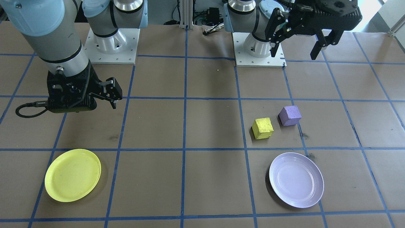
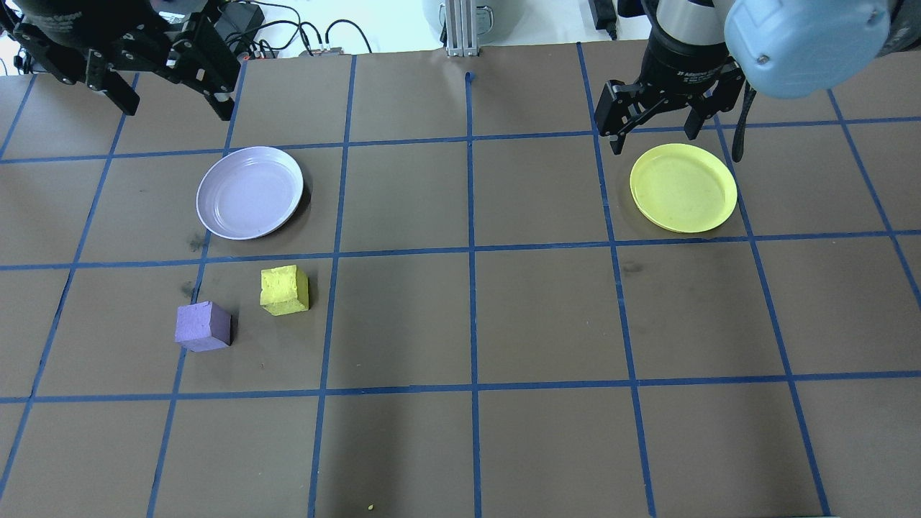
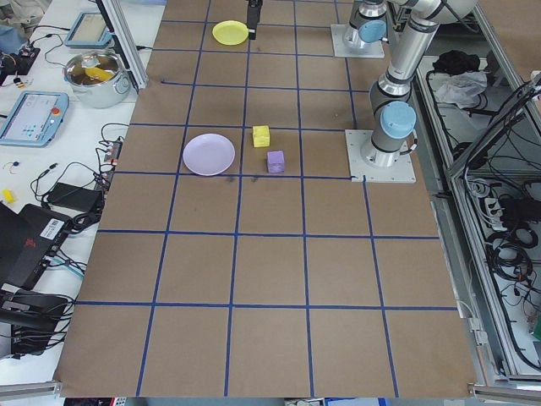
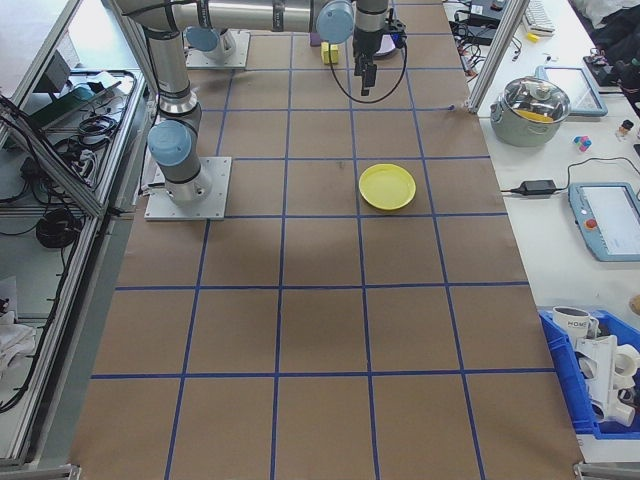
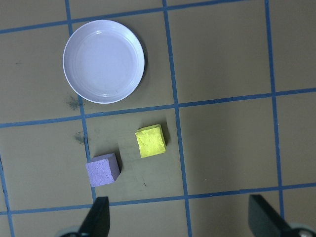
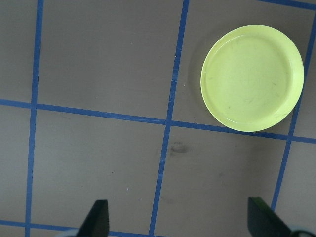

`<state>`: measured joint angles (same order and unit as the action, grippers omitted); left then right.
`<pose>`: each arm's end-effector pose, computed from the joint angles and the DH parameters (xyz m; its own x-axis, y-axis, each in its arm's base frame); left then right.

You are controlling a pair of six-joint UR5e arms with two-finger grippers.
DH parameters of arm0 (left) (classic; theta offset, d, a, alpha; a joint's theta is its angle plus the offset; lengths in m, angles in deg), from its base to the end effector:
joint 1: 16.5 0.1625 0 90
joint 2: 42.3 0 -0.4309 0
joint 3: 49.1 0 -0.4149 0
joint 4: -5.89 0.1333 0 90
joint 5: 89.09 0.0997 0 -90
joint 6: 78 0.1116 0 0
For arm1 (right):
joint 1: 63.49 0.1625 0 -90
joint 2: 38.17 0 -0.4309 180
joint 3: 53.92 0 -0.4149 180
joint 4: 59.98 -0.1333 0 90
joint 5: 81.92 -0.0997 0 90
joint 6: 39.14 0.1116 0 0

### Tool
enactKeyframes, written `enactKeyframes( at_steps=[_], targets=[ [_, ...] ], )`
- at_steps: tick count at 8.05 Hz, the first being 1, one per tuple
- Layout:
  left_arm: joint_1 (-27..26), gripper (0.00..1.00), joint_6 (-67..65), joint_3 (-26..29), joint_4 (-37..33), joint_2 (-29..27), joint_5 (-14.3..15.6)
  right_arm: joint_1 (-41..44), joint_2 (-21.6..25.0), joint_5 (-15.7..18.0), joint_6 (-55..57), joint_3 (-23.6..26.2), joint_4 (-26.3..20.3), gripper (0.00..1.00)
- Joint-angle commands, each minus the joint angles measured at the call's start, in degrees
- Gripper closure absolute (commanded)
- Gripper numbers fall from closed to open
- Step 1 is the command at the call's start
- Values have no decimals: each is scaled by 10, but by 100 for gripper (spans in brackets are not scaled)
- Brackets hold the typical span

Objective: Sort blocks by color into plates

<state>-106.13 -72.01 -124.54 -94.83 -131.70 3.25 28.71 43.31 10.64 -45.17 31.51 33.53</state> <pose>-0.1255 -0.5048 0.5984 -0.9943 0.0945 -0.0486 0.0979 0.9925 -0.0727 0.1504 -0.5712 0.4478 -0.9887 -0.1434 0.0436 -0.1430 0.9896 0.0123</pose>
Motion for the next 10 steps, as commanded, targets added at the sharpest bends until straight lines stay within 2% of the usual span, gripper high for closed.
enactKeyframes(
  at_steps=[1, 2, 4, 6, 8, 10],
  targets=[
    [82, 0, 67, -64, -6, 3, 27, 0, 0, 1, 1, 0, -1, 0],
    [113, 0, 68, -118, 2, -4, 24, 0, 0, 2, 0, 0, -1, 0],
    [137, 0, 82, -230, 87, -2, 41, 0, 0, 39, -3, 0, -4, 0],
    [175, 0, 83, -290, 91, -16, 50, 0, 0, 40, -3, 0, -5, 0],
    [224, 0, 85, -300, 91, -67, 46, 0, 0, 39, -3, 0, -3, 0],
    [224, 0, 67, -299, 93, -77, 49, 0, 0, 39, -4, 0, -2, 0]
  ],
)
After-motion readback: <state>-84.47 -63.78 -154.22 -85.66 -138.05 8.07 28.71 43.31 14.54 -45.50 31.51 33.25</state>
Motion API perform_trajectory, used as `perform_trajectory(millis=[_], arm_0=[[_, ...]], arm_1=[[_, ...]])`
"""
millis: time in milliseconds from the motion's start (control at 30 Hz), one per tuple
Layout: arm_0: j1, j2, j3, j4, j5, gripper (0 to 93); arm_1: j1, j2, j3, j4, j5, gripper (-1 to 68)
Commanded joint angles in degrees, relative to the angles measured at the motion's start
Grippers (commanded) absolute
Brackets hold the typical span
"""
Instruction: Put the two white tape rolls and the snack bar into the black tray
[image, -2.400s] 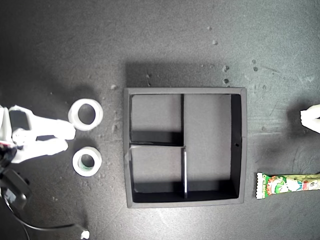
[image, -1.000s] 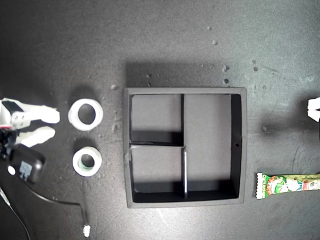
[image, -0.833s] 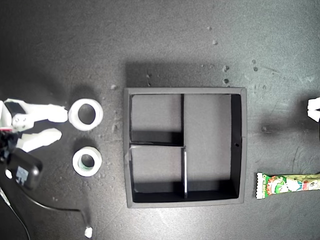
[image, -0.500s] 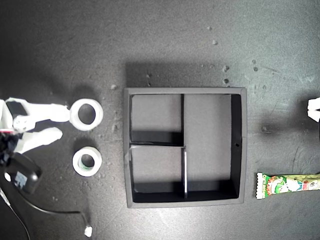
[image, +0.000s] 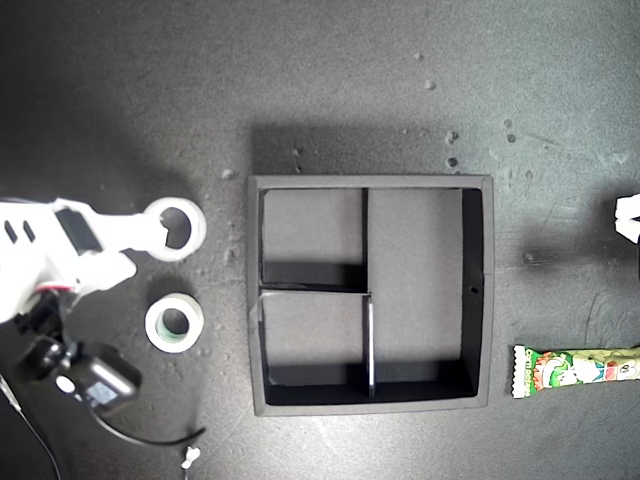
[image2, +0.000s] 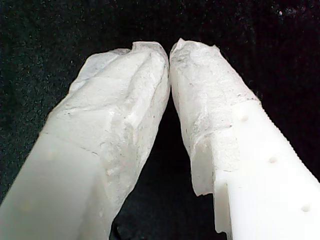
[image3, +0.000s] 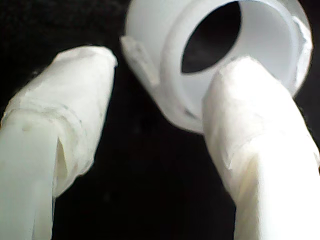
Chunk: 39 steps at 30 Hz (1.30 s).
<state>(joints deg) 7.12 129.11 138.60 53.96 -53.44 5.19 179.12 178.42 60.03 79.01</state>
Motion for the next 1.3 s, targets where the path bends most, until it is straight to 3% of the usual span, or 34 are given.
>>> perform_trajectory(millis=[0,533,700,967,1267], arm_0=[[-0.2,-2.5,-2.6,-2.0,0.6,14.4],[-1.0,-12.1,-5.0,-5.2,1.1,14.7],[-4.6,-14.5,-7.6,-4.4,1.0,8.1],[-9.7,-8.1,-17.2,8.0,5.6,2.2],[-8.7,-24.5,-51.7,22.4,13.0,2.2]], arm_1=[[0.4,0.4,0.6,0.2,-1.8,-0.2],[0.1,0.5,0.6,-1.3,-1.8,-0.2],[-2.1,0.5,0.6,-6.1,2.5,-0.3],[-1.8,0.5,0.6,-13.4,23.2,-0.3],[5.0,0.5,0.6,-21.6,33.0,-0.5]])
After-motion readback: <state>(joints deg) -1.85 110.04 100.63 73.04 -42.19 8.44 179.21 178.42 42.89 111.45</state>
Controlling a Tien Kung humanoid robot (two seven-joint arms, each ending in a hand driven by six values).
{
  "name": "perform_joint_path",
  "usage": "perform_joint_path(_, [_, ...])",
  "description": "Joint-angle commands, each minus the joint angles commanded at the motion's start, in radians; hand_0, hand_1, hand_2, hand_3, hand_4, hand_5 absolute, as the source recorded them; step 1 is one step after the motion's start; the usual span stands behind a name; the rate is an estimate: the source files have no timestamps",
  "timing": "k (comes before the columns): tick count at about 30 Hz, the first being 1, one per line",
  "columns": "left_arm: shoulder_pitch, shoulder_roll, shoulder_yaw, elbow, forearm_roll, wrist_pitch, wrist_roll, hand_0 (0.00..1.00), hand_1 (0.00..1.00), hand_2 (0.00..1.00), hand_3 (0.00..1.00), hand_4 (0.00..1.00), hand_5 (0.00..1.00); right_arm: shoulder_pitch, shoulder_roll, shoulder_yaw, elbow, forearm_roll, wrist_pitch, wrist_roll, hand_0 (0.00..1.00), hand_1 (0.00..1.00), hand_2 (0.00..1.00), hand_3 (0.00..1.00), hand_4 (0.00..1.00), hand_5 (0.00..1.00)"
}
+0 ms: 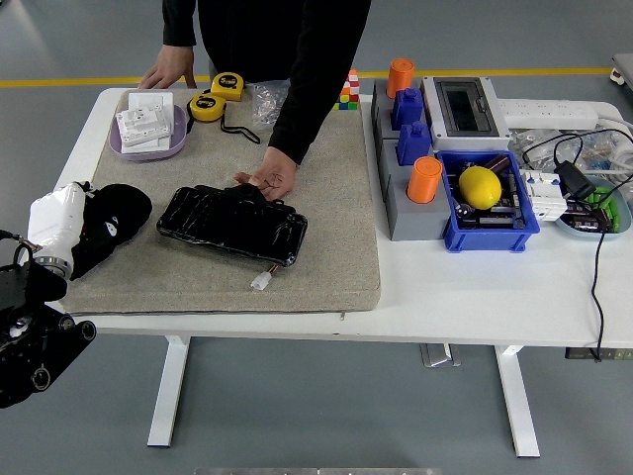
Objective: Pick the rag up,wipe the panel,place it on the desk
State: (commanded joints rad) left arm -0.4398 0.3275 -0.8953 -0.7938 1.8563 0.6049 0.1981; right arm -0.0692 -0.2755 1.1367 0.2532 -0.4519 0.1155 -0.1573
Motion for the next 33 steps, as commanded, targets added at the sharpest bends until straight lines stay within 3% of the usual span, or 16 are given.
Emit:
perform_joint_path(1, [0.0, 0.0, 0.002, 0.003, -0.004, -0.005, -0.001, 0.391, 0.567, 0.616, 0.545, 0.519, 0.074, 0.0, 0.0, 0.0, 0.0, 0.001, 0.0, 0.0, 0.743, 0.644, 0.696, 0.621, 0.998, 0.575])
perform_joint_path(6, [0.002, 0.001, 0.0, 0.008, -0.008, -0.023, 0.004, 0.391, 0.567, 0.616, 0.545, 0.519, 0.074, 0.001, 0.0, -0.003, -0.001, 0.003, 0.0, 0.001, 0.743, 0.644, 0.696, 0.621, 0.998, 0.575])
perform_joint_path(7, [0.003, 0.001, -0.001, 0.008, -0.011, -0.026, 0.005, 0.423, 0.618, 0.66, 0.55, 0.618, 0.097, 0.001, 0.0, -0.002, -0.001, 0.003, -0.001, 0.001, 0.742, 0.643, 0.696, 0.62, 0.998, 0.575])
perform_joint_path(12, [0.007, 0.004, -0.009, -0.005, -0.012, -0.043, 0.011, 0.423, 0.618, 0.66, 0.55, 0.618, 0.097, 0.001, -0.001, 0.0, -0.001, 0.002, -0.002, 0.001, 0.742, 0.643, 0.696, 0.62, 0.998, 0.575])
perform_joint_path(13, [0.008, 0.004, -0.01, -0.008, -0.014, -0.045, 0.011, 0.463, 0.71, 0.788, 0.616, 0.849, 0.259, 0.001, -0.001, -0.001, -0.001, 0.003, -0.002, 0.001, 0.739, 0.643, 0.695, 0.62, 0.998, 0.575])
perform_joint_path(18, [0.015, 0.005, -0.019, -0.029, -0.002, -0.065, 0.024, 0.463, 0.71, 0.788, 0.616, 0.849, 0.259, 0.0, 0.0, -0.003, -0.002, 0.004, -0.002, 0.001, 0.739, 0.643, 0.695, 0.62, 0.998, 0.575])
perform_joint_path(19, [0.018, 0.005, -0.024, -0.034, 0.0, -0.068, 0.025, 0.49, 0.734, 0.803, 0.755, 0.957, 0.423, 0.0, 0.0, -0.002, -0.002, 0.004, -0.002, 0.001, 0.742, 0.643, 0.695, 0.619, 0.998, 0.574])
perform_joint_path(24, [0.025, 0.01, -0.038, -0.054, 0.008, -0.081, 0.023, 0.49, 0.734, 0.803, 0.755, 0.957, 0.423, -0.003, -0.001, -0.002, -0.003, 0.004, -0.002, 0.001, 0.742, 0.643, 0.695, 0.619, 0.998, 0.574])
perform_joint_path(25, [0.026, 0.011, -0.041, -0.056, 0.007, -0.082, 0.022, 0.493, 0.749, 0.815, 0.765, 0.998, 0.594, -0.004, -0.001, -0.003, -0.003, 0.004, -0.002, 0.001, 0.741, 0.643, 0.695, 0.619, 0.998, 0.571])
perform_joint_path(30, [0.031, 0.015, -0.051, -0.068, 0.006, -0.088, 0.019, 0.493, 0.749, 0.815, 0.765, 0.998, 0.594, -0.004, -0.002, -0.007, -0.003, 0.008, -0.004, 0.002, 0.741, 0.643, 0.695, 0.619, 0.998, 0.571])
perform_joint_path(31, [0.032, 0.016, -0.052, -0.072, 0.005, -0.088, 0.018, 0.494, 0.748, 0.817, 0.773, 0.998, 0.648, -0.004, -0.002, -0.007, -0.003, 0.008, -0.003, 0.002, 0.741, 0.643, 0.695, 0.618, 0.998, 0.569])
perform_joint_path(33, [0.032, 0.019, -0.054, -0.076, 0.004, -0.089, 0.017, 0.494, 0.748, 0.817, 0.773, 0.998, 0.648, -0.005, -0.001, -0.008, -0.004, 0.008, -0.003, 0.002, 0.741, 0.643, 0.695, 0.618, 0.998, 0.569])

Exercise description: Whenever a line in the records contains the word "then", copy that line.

Answer area:
`<state>`: measured joint angles (same order and unit as the action, grippers omitted); left then right.
`<pose>`: each arm's end-effector pose, computed from the joint angles and the DH parameters (xyz m; its own x-axis, y-axis, each in its arm's base frame); left then right.

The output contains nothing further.